**EXERCISE BRIEF**
From the listing below, set down exactly each line beginning with the one containing "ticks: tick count" and ending with the last.

**GIVEN MATERIAL**

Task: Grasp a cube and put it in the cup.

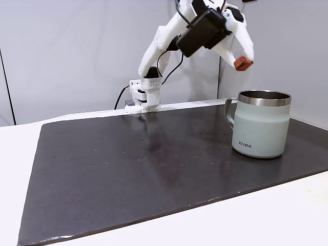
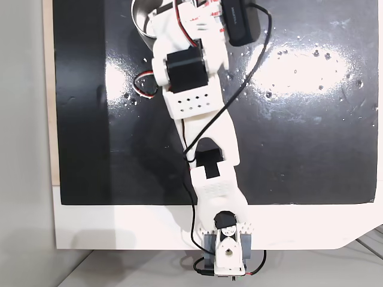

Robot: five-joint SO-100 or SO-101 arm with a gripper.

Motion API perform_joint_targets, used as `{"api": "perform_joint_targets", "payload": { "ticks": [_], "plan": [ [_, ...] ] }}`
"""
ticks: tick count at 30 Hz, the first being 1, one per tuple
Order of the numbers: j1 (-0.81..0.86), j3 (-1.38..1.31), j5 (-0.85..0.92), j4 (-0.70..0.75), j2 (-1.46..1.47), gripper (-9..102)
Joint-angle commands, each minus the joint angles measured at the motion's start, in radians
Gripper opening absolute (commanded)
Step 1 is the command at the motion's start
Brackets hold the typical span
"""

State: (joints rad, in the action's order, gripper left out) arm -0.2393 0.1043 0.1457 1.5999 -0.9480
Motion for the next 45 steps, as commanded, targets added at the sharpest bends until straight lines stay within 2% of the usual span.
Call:
{"api": "perform_joint_targets", "payload": {
  "ticks": [1, 6, 21, 23, 25, 27, 33, 45],
  "plan": [
    [-0.015, -0.058, -0.025, -0.095, -0.005, 0],
    [-0.037, -0.060, -0.026, -0.173, 0.057, 0],
    [-0.055, -0.138, -0.025, -0.147, 0.141, 0],
    [-0.054, -0.149, -0.025, -0.133, 0.141, 3],
    [-0.054, -0.156, -0.025, -0.115, 0.141, 13],
    [-0.054, -0.156, -0.023, -0.094, 0.137, 19],
    [-0.038, -0.169, -0.028, -0.044, 0.137, 22],
    [-0.037, -0.206, -0.021, -0.008, 0.137, 21]
  ]
}}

**WRITTEN ANSWER**
ticks: tick count at 30 Hz, the first being 1, one per tuple
Order of the numbers: j1 (-0.81..0.86), j3 (-1.38..1.31), j5 (-0.85..0.92), j4 (-0.70..0.75), j2 (-1.46..1.47), gripper (-9..102)
Joint-angle commands, each minus the joint angles measured at the motion's start, in radians
Gripper opening absolute (commanded)
Step 1 is the command at the motion's start
Brackets hold the typical span
"""

State: (joints rad, in the action's order, gripper left out) arm -0.2393 0.1043 0.1457 1.5999 -0.9480
Motion for the next 45 steps, as commanded, targets added at the sharpest bends until straight lines stay within 2% of the usual span.
Call:
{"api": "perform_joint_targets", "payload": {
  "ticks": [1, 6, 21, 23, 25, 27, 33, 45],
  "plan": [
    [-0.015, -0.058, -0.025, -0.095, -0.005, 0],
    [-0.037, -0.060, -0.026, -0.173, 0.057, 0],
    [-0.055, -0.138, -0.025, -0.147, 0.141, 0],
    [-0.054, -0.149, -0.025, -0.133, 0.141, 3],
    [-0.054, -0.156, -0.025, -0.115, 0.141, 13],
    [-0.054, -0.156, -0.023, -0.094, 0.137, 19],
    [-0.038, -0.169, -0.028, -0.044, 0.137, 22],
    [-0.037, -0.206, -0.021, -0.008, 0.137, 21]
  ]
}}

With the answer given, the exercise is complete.